* Aim of the exercise *
Your answer should be the lines of the material that include the word "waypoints".

------ Information provided ------

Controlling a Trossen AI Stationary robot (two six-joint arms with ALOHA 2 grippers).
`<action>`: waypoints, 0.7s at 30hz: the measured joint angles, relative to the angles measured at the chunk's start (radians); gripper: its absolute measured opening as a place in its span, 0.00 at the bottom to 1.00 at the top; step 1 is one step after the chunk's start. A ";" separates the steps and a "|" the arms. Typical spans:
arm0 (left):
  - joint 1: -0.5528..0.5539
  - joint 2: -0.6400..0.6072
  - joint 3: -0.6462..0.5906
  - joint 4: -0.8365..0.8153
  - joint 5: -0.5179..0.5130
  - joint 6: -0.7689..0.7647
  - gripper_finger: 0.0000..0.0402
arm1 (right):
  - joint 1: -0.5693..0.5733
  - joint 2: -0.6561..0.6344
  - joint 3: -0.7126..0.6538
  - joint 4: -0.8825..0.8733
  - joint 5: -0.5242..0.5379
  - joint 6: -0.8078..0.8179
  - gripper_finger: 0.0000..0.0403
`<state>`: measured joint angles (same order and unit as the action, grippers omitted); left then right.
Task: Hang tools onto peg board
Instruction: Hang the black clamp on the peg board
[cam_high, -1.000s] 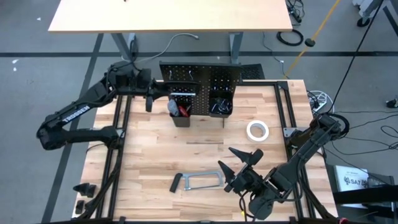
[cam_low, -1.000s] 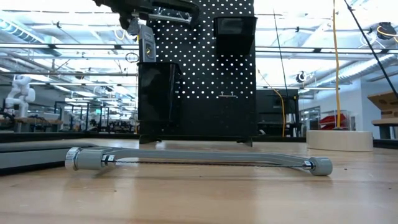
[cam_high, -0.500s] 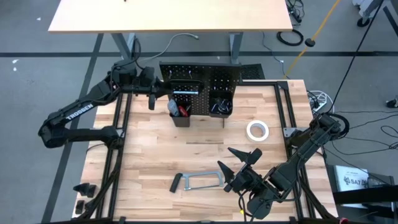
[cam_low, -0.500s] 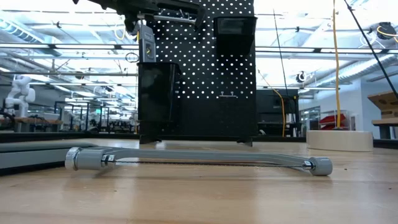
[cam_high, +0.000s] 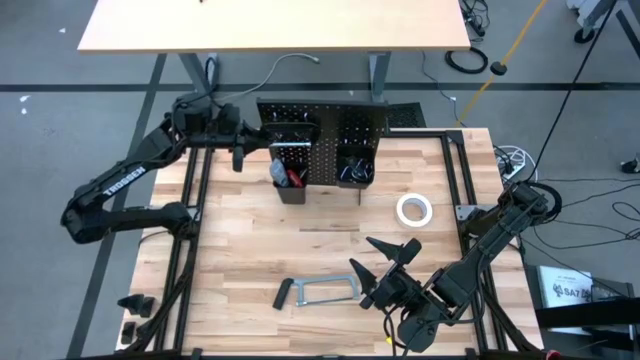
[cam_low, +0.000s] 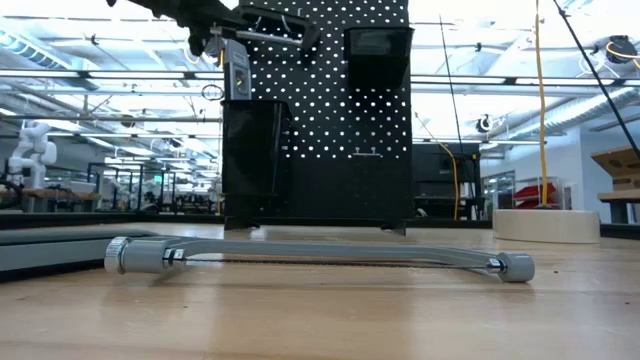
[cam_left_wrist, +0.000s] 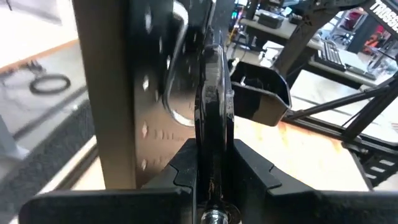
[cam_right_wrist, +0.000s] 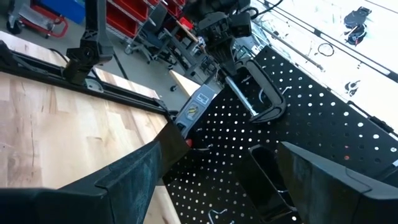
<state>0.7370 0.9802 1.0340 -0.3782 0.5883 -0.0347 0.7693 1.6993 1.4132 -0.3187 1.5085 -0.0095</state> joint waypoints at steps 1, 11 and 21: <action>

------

* Output *
`<action>`: waypoints, 0.7s at 30hz: the measured joint angles, relative to the angles measured at the chunk's start (radians); gripper: its absolute measured opening as a place in its span, 0.00 at the bottom to 1.00 at the top; step 1 is one step after the chunk's start. A ";" separates the steps and a "|" the arms. Typical spans:
<state>0.7370 0.9802 1.0340 -0.3782 0.5883 -0.0347 0.7693 1.6993 1.4132 -0.3187 1.5085 -0.0095</state> joint waypoints at steps 1, 11 and 21: <action>

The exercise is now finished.